Deputy Secretary General of the European External Action Service (EEAS) Enrique Mora and Iran's chief nuclear negotiator Ali Bagheri Kani wait for the start of a meeting of the JCPOA Joint Commission in Vienna, Austria November 29, 2021.
'Trying to revive a corpse': US diplomat on a new Iran nuclear deal
03:46 - Source: CNN

Editor’s Note: David A. Andelman, a contributor to CNN, twice winner of the Deadline Club Award, is a chevalier of the French Legion of Honor, author of “A Red Line in the Sand: Diplomacy, Strategy, and the History of Wars That Might Still Happen” and host of its Evergreen podcast. The views expressed in this commentary belong solely to the author. View more opinion at CNN.

CNN  — 

All but lost in the noise of Russia’s “drumbeat of war” on Ukraine is an even more pressing warning siren – getting Iran back into the agreement that would keep it from building a nuclear weapon. And that is looking increasingly chancy.

David A. Andelman

“We are reaching a point where Iran’s nuclear escalation will have eliminated the substance of the JCPOA,” the Arms Control Association said earlier this month of the Joint Comprehensive Plan of Action, the Iran nuclear agreement signed by Britain, France, Germany, Russia, China, the United States, as well as Iran, in 2015.

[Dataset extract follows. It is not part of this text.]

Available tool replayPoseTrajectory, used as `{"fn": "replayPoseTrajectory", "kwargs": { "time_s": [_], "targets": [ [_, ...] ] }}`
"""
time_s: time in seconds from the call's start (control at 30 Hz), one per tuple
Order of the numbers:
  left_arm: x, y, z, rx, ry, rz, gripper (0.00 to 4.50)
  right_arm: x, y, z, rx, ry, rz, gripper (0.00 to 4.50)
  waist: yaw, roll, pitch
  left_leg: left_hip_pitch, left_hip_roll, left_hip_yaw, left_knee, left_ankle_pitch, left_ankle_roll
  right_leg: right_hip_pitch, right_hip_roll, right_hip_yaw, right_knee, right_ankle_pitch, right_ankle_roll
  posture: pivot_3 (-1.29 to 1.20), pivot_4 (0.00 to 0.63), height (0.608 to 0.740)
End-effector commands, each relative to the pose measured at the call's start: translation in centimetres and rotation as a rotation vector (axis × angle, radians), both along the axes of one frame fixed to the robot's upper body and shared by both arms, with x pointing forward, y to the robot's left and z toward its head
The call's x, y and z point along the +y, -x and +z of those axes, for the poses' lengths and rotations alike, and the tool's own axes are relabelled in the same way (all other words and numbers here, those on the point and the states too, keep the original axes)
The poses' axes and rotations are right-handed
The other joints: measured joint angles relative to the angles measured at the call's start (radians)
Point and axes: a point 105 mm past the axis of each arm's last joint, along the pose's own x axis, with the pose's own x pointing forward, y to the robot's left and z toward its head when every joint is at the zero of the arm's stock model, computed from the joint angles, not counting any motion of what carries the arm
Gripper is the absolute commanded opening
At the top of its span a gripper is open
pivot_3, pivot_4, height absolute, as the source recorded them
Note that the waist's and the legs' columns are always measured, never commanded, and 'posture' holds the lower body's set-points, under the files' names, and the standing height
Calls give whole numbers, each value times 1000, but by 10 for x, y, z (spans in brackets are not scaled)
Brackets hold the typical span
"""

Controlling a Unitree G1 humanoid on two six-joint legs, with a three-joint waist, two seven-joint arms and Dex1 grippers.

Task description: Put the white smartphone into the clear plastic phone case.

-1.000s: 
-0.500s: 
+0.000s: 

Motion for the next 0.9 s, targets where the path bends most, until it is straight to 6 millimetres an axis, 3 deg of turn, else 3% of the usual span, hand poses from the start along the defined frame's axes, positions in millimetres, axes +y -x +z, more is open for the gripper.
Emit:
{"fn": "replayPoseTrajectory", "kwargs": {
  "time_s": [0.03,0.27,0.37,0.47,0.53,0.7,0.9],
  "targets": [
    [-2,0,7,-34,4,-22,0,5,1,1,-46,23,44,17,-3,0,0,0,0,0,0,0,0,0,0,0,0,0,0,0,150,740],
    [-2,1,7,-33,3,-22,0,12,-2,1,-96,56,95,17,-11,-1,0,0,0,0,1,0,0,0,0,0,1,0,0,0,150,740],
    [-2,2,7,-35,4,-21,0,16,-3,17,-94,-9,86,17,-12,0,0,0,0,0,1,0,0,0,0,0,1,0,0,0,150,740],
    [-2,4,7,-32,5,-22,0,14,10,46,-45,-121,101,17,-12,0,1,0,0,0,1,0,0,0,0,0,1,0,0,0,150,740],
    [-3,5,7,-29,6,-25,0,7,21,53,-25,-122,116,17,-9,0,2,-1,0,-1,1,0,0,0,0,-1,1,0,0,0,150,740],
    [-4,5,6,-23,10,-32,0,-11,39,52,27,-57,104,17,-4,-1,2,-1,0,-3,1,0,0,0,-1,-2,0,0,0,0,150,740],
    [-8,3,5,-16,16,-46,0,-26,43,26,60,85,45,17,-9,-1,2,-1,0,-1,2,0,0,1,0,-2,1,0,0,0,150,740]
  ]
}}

Three years later, President Donald Trump withdrew the US from the pact and reimposed sanctions on Iran. While the JCPOA is still recognized by the remaining signatories, Iran has since embarked on an accelerated program of enriching uranium that could allow it to create a weapon more quickly.

Every delay in the negotiations that have just resumed after a brief break in the eighth round in Vienna allows Iran time to make further progress toward the ability – if not the will – to make at least a testable nuclear weapon. And indeed there is a theoretical off-ramp barely two weeks away when the sixth month of negotiations is reached and the talks could come to a real, and toxic, end.

Even now, there is considerable belief that Iran may be desperately close to the ability to create a nuclear device.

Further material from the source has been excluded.